### About this task
The expected output is the data itself, duplicated in full.

### Data shown

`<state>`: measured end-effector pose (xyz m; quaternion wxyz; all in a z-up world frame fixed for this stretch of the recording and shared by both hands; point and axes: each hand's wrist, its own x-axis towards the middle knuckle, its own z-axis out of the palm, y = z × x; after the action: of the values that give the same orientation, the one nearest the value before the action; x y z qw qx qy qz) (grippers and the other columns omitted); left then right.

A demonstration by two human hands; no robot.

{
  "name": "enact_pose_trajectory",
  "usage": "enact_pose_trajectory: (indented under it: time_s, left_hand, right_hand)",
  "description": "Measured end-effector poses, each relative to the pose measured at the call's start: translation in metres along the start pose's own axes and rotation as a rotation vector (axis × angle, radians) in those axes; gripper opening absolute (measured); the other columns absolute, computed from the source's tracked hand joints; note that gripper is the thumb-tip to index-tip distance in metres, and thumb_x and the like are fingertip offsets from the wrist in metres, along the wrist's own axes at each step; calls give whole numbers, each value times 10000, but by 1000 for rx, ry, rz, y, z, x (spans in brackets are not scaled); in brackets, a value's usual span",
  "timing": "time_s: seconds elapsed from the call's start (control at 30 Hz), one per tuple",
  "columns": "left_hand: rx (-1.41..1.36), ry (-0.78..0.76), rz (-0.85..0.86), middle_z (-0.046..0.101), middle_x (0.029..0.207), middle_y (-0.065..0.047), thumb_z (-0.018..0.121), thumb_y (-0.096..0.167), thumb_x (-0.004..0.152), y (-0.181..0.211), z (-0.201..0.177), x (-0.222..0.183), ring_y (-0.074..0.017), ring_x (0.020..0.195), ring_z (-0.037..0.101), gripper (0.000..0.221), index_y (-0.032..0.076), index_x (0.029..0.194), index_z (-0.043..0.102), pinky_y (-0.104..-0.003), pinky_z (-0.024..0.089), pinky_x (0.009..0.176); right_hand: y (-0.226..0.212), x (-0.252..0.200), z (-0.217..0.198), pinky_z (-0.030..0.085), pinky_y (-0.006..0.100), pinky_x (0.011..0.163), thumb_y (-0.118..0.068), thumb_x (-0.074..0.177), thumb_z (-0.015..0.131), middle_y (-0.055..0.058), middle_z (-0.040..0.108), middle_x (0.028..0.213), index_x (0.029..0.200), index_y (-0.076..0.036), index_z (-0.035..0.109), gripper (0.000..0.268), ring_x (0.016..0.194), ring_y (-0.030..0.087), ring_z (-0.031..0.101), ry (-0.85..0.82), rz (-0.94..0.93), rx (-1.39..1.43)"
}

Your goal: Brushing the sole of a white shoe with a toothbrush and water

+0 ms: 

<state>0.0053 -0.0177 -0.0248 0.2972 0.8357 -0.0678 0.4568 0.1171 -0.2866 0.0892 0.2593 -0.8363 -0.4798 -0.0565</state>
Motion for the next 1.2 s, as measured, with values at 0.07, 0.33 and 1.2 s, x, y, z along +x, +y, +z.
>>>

### Completed task
`<state>`: measured end-effector pose (xyz m; quaternion wxyz; all in a z-up world frame fixed for this stretch of the recording and shared by both hands; point and axes: each hand's wrist, its own x-axis towards the middle knuckle, its own z-axis out of the palm, y = z × x; after the action: of the values that give the same orientation, the one nearest the value before the action; x y z qw qx qy qz) (grippers and the other columns omitted); left then right.

A demonstration by two human hands; no robot.

{
  "name": "enact_pose_trajectory",
  "usage": "enact_pose_trajectory: (indented under it: time_s, left_hand, right_hand)",
  "description": "Measured end-effector poses, each relative to the pose measured at the call's start: translation in metres along the start pose's own axes and rotation as a rotation vector (axis × angle, radians) in those axes; gripper opening absolute (measured); the other columns absolute, computed from the source's tracked hand joints; note that gripper is the thumb-tip to index-tip distance in metres, and thumb_x and the like are fingertip offsets from the wrist in metres, along the wrist's own axes at each step; calls give whole numbers, each value times 10000, but by 1000 for rx, ry, rz, y, z, x (spans in brackets are not scaled); in brackets, a value's usual span",
  "timing": "time_s: seconds elapsed from the call's start (control at 30 Hz), one per tuple",
  "columns": "left_hand: rx (-1.41..1.36), ry (-0.78..0.76), rz (-0.85..0.86), middle_z (-0.046..0.101), middle_x (0.029..0.207), middle_y (-0.065..0.047), thumb_z (-0.018..0.121), thumb_y (-0.096..0.167), thumb_x (-0.004..0.152), y (-0.181..0.211), z (-0.201..0.177), x (-0.222..0.183), ring_y (-0.074..0.017), ring_x (0.020..0.195), ring_z (-0.037..0.101), gripper (0.000..0.221), index_y (-0.032..0.076), index_x (0.029..0.194), index_z (-0.043..0.102), pinky_y (-0.104..-0.003), pinky_z (-0.024..0.089), pinky_x (0.009..0.176); right_hand: y (-0.226..0.212), x (-0.252..0.200), z (-0.217..0.198), pinky_z (-0.030..0.085), pinky_y (-0.006..0.100), pinky_x (0.011..0.163), thumb_y (-0.118..0.068), thumb_x (-0.074..0.177), thumb_z (-0.015..0.131), middle_y (-0.055..0.058), middle_z (-0.040..0.108), middle_x (0.028..0.213), index_x (0.029..0.200), index_y (-0.076..0.036), index_z (-0.035..0.109), gripper (0.000..0.268), ring_x (0.016..0.194), ring_y (-0.030..0.087), ring_z (-0.031..0.101), ry (-0.85..0.82), rz (-0.94..0.93), rx (-1.39..1.43)"
}

Your goal: Brushing the sole of a white shoe with a toothbrush and water

+0 ms: 

<state>0.0053 -0.0177 -0.0248 0.2972 0.8357 -0.0678 0.4568 0.1171 -0.2866 0.0892 0.2593 -0.8363 -0.4798 -0.0565</state>
Motion for the next 1.2 s, as measured, with values at 0.07, 0.33 and 1.2 s, x, y, z along +x, +y, +z.
>>>

Nothing more remains for this exercise.